Juist, 1925: eine Gruppe idealistischer Lehrer gründet auf der kleinen Nordseeinsel ein außergewöhnliches Internat. Die »Schule am Meer« hat sich der Reformpädagogik verschrieben, unterrichtet Mädchen und Jungen gemeinsam, fördert das Handwerk, das Theaterspielen und die Bewegung an der frischen Luft.
Zu den Gründern gehören die jüdische Lehrerin Anni Reiner und ihr Mann Paul, sowie der theaterbegeisterte Pädagoge Martin Luserke, der zum Schulleiter avanciert. Im westlichen gelegenen Inselteil Loog wird die Schule erbaut.
Bald ziehen die ersten Schüler ein, darunter etliche Sprößlinge vermögender Eltern aus der ganzen Welt. Unter ihnen ist auch Maximilian Mücke, genannt Moskito, dessen Familie in Bolivien eine Zinnmine betreibt. Er freundet sich mit Marje an, der Nichte der resoluten Schulköchin Kea, die als Inselkind ebenfalls die Schule besucht.
Als noch der Musikpädagoge Eduard Zuckmayer zum Kollegium stößt, scheint die Welt im Loog für eine kurze Zeit perfekt. Lehrer und Schüler verbringen im rauen Nordseeklima eine erlebnisreiche Zeit auf Juist. Doch von Ferne ziehen dunkle Wolken auf.
Die Nazis fassen Fuß auf der Insel und bringen die Schule in Misskredit. Allen voran Gustav Wenniger, der ein Auge auf die schöne Therese und ihr Erbe, das gut gehende Hotel Gerken, geworfen hat. Wenniger hetzt gegen Juden und Kommunisten und steigt in der Inselhierarchie auf.
Als Paul im Eiswinter 1929 schwer erkrankt und ausgeflogen werden muss, gibt es nur einen der helfen kann: der neue Gemeinderat Wenniger, der Anni und Paul Reiner abgrundtief hasst …

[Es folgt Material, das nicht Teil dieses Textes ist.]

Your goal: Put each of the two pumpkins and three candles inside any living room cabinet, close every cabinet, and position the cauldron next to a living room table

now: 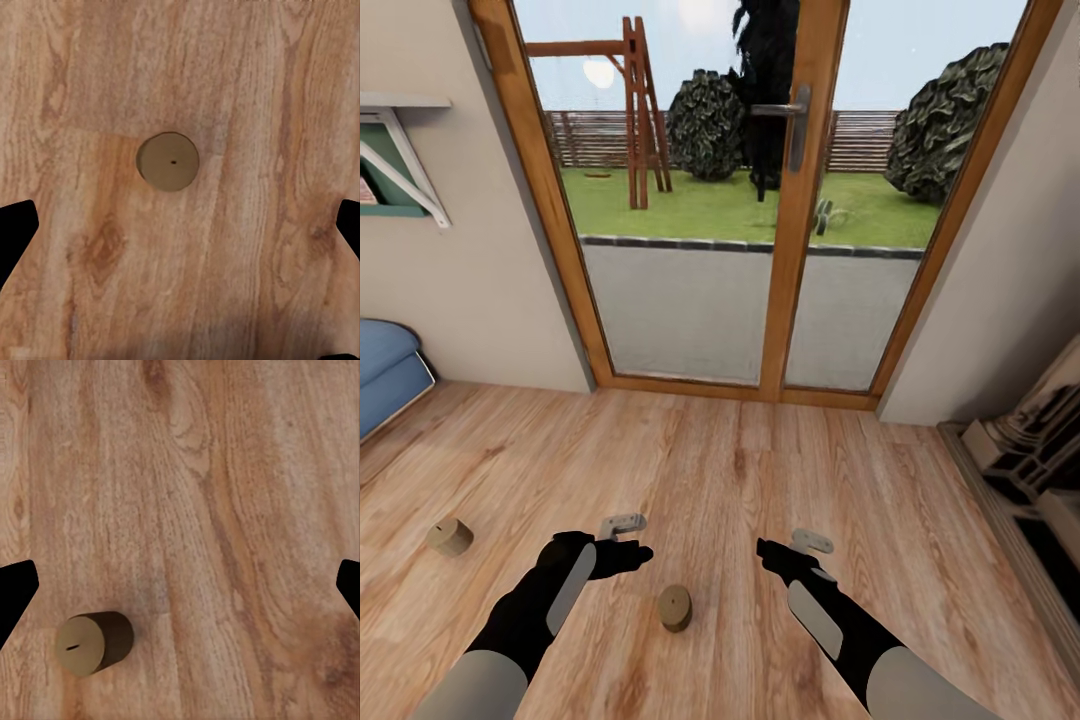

Im Schatten des großen Luserke
Sandra Lüpkes ist auf Juist aufgewachsen, viele ihrer bisherigen Unterhaltungsromane und Krimis spielen auf den Ostfriesischen Inseln. Mit »Die Schule am Meer« betritt sie jetzt literarisches Neuland, der historische Roman erzählt vom Leben in dem reformpädagogischen Internat, das es bis 1934 tatsächlich auf Juist gegeben hat.
In etlichen parallelen Handlungssträngen bringt uns Sandra Lüpkes die Ideen der Schulgründer nah und lässt uns teilhaben am Schulalltag, der in mancher Hinsicht auch heute noch modern erscheint: mit Unterricht in Kleingruppen, Schulgärten, Seeaquarien und Lernprojekten in der umgebenden Natur.
Bei ihren Recherchen stützte sich Sandra Lüpkes unter anderem auf die tagebuchartigen »Logbücher« Martin Luserkes, der darin das Leben in der Schule am Meer beschrieb, sowie auf Berichte ehemaliger Schüler. Das meiste in diesem Buch beruht daher auf wahren Ereignissen, die in ihrer Vielzahl jedoch die Handlung zerfasern.
Die Figurenzeichnung und der Spannungsbogen leiden ein wenig darunter, einzig Anni Reiner erscheint als ein vielschichtiger Mensch mit Sehnsüchten, Zweifeln, Ecken und Kanten. Ein Grund dafür findet sich im interessanten Nachwort der Autorin.
Im Zuge ihrer Nachforschungen stieß Sandra Lüpkes auf über hundert Briefe, die Anni Reimer zwischen 1931 und 1933 ihrer Tochter Renate geschrieben hatte, zu einer Zeit, in der die Logbücher Luserkes schmallippig wurden. Aus diesen Briefen ergab sich eine neue Deutung der Ereignisse, die der Schulschließung im Jahr 1934 vorausgingen, und Luserke gibt keine allzu gute Figur dabei ab.
Schön, dass Anni Reiner in diesem Buch deutlich an Profil gewinnt. Mit ein bisschen mehr Schärfentiefe hätte der Roman auch die dunkleren Ecken des pädogischen Konzepts ausleuchten können, zum Beispiel den völkischen Charakter, der Luserkes mystischen Ideen zu Grunde lag. Aber dann wäre es ein ganz anderes Buch geworden und Anni Reiner wäre erneut im Schatten Luserkes verschwunden. Und das wäre dann doch sehr schade.